I would also like to acknowledge the incredibly generous and talented people who are working hard to Change the Truth. These folks have been kind enough to do work for the organization without expecting any payment. I can’t tell you how much I appreciate their efforts:

Brian Reisinger (Brooklyn) has a design firm called Swandive. He is doing all of the design work for the brochure and the website.

Take 2 Productions (Kansas City) is offering up the skills of the wonderful Cara Meyers to put together the video presentation.

David Andre and Joan Herman (Kansas City) are lawyers - and good friends of mine - who are busy working on trademark issues and not-for-profit status.

Jayne Olderman (Atlanta) is a singer-songwriter who helped out with the production of the CD featuring the kids from St.
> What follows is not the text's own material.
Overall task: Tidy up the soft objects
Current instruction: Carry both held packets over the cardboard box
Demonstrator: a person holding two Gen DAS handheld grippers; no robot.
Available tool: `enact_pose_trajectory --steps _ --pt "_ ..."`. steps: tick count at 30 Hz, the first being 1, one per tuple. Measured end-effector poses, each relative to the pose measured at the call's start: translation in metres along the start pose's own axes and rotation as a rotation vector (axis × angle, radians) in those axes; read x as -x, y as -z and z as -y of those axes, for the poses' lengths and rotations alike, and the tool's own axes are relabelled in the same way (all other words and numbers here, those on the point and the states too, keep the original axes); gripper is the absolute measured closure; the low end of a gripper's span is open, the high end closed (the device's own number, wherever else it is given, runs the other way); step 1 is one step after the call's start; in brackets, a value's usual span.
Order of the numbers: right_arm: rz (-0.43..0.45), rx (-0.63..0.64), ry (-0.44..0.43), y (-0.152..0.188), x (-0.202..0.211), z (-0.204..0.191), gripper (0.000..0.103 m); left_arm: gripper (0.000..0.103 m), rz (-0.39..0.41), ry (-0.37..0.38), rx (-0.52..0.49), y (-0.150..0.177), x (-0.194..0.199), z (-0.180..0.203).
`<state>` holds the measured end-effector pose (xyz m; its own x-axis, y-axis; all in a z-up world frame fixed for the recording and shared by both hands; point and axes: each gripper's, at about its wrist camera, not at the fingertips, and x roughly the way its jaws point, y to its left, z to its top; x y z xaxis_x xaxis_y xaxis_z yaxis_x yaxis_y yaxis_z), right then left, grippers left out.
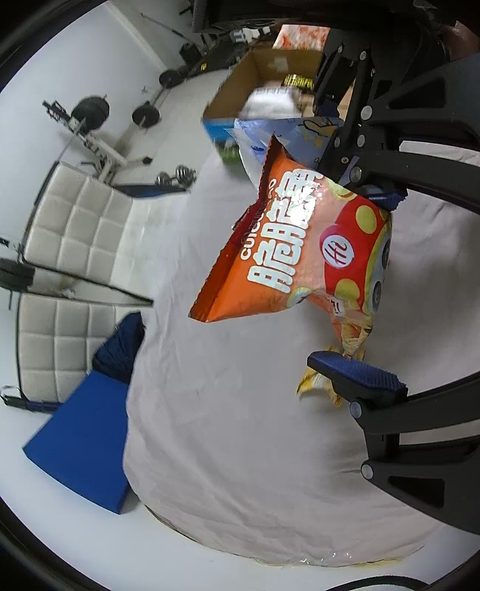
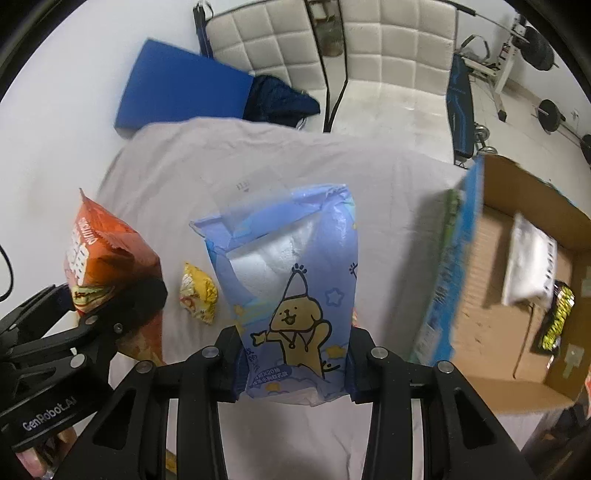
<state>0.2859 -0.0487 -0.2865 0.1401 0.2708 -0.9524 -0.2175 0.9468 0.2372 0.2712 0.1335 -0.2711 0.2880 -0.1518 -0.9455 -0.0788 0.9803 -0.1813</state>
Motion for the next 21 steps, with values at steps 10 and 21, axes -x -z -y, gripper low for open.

Mary Kevin’s singing "A Child of Africa."

Susan Panelli (Minneapolis) is a filmmaker who recently went to Uganda and shot lots of great footage at St. Mary Kevin’s. We’ll be able to use this in the video presentation, as well as on the website.

Lynn Auerbach (Boston and Uganda) operates a non-for-profit called “Connect Africa.” She has been very helpful in getting funds from Change the Truth transferred to St. Mary Kevin’s.

This is definitely a group effort. Thank you so much to all who are assisting with this project, whether it is with your talent and time or with your dollars. It means the world to the kids at St. Mary Kevin’s.